» **DATASET ENTRIES**
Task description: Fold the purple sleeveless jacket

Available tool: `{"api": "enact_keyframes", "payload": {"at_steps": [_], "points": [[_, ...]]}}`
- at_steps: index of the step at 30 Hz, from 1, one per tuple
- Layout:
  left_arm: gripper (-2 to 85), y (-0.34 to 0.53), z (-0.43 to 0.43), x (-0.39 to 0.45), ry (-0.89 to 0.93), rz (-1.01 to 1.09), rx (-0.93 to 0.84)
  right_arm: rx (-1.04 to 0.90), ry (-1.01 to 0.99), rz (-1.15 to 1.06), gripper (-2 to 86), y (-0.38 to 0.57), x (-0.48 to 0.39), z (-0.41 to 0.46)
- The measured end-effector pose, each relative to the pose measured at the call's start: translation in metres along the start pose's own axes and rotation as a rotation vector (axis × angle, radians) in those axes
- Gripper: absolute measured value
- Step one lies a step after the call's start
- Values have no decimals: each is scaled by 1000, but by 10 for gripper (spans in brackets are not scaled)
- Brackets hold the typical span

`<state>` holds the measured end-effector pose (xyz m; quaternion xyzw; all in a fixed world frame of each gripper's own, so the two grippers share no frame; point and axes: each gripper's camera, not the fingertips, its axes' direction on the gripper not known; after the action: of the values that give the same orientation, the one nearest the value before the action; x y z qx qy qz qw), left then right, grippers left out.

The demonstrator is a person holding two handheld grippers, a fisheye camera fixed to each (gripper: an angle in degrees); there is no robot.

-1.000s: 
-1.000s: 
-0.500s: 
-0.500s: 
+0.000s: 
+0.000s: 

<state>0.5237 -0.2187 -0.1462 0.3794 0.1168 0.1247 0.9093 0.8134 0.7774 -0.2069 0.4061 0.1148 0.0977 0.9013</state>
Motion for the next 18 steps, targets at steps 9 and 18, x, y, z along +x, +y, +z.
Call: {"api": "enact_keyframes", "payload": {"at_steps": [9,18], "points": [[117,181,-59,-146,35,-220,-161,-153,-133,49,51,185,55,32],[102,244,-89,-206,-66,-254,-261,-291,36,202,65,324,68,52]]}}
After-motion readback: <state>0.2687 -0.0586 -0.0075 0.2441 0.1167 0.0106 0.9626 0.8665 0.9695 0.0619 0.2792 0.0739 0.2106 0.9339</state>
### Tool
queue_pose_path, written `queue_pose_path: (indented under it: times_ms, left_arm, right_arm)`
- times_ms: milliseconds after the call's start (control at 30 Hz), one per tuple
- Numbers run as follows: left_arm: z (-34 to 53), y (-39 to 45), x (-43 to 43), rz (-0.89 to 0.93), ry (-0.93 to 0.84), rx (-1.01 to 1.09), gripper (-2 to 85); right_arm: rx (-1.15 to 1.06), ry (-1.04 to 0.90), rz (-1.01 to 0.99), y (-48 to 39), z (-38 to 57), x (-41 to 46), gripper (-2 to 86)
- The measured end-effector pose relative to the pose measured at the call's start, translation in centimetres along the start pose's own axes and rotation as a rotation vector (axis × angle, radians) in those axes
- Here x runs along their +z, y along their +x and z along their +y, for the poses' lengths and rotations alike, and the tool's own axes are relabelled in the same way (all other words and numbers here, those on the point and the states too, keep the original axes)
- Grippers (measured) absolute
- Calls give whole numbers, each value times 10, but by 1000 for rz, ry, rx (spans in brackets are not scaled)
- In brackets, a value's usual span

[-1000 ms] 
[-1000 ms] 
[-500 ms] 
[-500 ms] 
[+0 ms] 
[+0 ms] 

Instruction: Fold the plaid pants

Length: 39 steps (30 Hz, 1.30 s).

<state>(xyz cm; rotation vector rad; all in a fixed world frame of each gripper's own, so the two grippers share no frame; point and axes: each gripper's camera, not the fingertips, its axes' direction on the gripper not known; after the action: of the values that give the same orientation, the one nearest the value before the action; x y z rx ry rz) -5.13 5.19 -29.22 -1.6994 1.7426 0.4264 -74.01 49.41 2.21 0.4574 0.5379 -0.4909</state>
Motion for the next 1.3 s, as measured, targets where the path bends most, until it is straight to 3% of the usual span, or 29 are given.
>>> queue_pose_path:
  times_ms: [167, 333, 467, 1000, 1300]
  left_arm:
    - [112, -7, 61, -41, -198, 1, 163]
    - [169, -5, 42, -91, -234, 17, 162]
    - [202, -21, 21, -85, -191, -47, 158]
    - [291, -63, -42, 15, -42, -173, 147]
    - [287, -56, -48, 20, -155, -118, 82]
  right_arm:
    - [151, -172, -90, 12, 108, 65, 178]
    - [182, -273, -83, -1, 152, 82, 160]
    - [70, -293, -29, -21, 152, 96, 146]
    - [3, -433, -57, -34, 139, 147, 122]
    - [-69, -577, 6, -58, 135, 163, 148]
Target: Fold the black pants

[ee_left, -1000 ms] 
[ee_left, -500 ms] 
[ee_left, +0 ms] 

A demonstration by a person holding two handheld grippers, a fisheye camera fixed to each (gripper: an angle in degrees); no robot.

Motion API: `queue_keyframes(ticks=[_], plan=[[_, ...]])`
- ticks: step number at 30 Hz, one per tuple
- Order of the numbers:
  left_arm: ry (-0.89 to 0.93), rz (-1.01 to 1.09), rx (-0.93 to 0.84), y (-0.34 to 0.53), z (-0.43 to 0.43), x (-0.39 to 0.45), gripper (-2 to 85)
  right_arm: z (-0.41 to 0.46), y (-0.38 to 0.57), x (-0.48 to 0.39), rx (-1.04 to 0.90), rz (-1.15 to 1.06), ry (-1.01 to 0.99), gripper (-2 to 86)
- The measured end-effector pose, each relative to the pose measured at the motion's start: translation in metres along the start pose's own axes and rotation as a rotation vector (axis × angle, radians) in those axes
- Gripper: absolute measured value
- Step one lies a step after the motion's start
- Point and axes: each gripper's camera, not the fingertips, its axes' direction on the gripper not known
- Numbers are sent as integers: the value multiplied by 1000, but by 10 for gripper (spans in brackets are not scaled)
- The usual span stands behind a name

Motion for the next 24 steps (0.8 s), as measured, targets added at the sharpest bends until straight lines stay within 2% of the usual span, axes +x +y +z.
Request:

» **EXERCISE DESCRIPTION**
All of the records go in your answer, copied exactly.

» **WORKED SOLUTION**
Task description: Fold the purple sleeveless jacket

Available tool: `{"api": "enact_keyframes", "payload": {"at_steps": [_], "points": [[_, ...]]}}`
- at_steps: index of the step at 30 Hz, from 1, one per tuple
- Layout:
  left_arm: gripper (-2 to 85), y (-0.34 to 0.53), z (-0.43 to 0.43), x (-0.39 to 0.45), ry (-0.89 to 0.93), rz (-1.01 to 1.09), rx (-0.93 to 0.84)
  right_arm: rx (-1.04 to 0.90), ry (-1.01 to 0.99), rz (-1.15 to 1.06), gripper (-2 to 86), y (-0.38 to 0.57), x (-0.48 to 0.39), z (-0.41 to 0.46)
- The measured end-effector pose, each relative to the pose measured at the call's start: translation in metres along the start pose's own axes and rotation as a rotation vector (axis × angle, radians) in those axes
- Gripper: absolute measured value
- Step one lies a step after the call's start
- Values have no decimals: each is scaled by 1000, but by 10 for gripper (spans in brackets are not scaled)
- Brackets hold the typical span

`<state>` holds the measured end-effector pose (xyz m; quaternion xyzw; all in a fixed world frame of each gripper's own, so the two grippers share no frame; point and axes: each gripper's camera, not the fingertips, its axes' direction on the gripper not known; after the action: of the values that give the same orientation, the one nearest the value before the action; x y z qx qy qz qw), left then right, grippers left out.

The demonstrator is a person holding two handheld grippers, a fisheye camera fixed to each (gripper: an angle in degrees); there is no robot.

-1.000s: 
-1.000s: 
-0.500s: 
-0.500s: 
+0.000s: 
+0.000s: 

<state>0.5237 -0.2187 -0.1462 0.3794 0.1168 0.1247 0.9093 0.8134 0.7774 -0.2069 0.4061 0.1148 0.0977 0.9013</state>
Motion for the next 18 steps, targets at steps 9 and 18, x, y, z along +x, +y, +z.
Call: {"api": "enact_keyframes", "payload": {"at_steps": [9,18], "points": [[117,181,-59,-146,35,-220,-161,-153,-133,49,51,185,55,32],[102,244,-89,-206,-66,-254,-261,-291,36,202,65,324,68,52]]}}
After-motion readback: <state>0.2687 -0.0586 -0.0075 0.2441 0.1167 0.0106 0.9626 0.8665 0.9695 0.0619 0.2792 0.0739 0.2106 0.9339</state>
### Tool
queue_pose_path, written `queue_pose_path: (indented under it: times_ms, left_arm, right_arm)`
- times_ms: milliseconds after the call's start (control at 30 Hz), one per tuple
- Numbers run as follows: left_arm: z (-34 to 53), y (-39 to 45), x (-43 to 43), rz (-0.89 to 0.93), ry (-0.93 to 0.84), rx (-1.01 to 1.09), gripper (-2 to 85); right_arm: rx (-1.15 to 1.06), ry (-1.04 to 0.90), rz (-1.01 to 0.99), y (-48 to 39), z (-38 to 57), x (-41 to 46), gripper (-2 to 86)
- The measured end-effector pose relative to the pose measured at the call's start, translation in centimetres along the start pose's own axes and rotation as a rotation vector (axis × angle, radians) in those axes
- Here x runs along their +z, y along their +x and z along their +y, for the poses' lengths and rotations alike, and the tool's own axes are relabelled in the same way (all other words and numbers here, those on the point and the states too, keep the original axes)
- Grippers (measured) absolute
- Calls give whole numbers, each value times 10, but by 1000 for rz, ry, rx (spans in brackets are not scaled)
- In brackets, a value's usual span

[-1000 ms] 
[-1000 ms] 
[-500 ms] 
[-500 ms] 
[+0 ms] 
[+0 ms] 

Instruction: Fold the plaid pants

Length: 39 steps (30 Hz, 1.30 s).

<state>(xyz cm; rotation vector rad; all in a fixed world frame of each gripper's own, so the two grippers share no frame; point and axes: each gripper's camera, not the fingertips, its axes' direction on the gripper not known; after the action: of the values that give the same orientation, the one nearest the value before the action; x y z rx ry rz) -5.13 5.19 -29.22 -1.6994 1.7426 0.4264 -74.01 49.41 2.21 0.4574 0.5379 -0.4909</state>
Motion for the next 1.3 s, as measured, targets where the path bends most, until it is straight to 3% of the usual span, or 29 are given.
>>> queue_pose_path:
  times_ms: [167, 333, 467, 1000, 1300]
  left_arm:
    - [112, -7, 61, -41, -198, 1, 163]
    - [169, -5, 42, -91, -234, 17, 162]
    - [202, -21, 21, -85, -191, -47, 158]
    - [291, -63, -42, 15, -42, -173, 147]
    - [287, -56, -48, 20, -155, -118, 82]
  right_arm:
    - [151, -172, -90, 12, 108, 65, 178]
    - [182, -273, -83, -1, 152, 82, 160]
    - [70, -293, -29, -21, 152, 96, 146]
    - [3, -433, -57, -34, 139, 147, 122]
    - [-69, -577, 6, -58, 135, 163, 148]
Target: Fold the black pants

[ee_left, -1000 ms] 
[ee_left, -500 ms] 
[ee_left, +0 ms] 

A demonstration by a person holding two handheld grippers, a fisheye camera fixed to each (gripper: an angle in degrees); no robot.

Motion API: `queue_keyframes(ticks=[_], plan=[[_, ...]])`
- ticks: step number at 30 Hz, one per tuple
- Order of the numbers:
  left_arm: ry (-0.89 to 0.93), rz (-1.01 to 1.09), rx (-0.93 to 0.84), y (-0.34 to 0.53), z (-0.43 to 0.43), x (-0.39 to 0.45), gripper (-2 to 85)
  right_arm: z (-0.41 to 0.46), y (-0.38 to 0.57), x (-0.48 to 0.39), rx (-1.04 to 0.90), rz (-1.15 to 1.06), ry (-1.01 to 0.99), gripper (-2 to 86)
- The measured end-effector pose, each relative to the pose measured at the motion's start: translation in metres along the start pose's own axes and rotation as a rotation vector (axis × angle, radians) in those axes
- Gripper: absolute measured value
- Step one lies a step after the motion's start
- Point and axes: each gripper's camera, not the fingertips, its axes' direction on the gripper not known
- Numbers are sent as integers: the value multiplied by 1000, but by 10 for gripper (spans in brackets are not scaled)
- The usual span stands behind a name

Motion for the next 24 steps (0.8 s), as measured, targets added at the sharpest bends until straight lines stay within 2% of the usual span, axes +x +y +z.
Request:

This answer requires nothing further.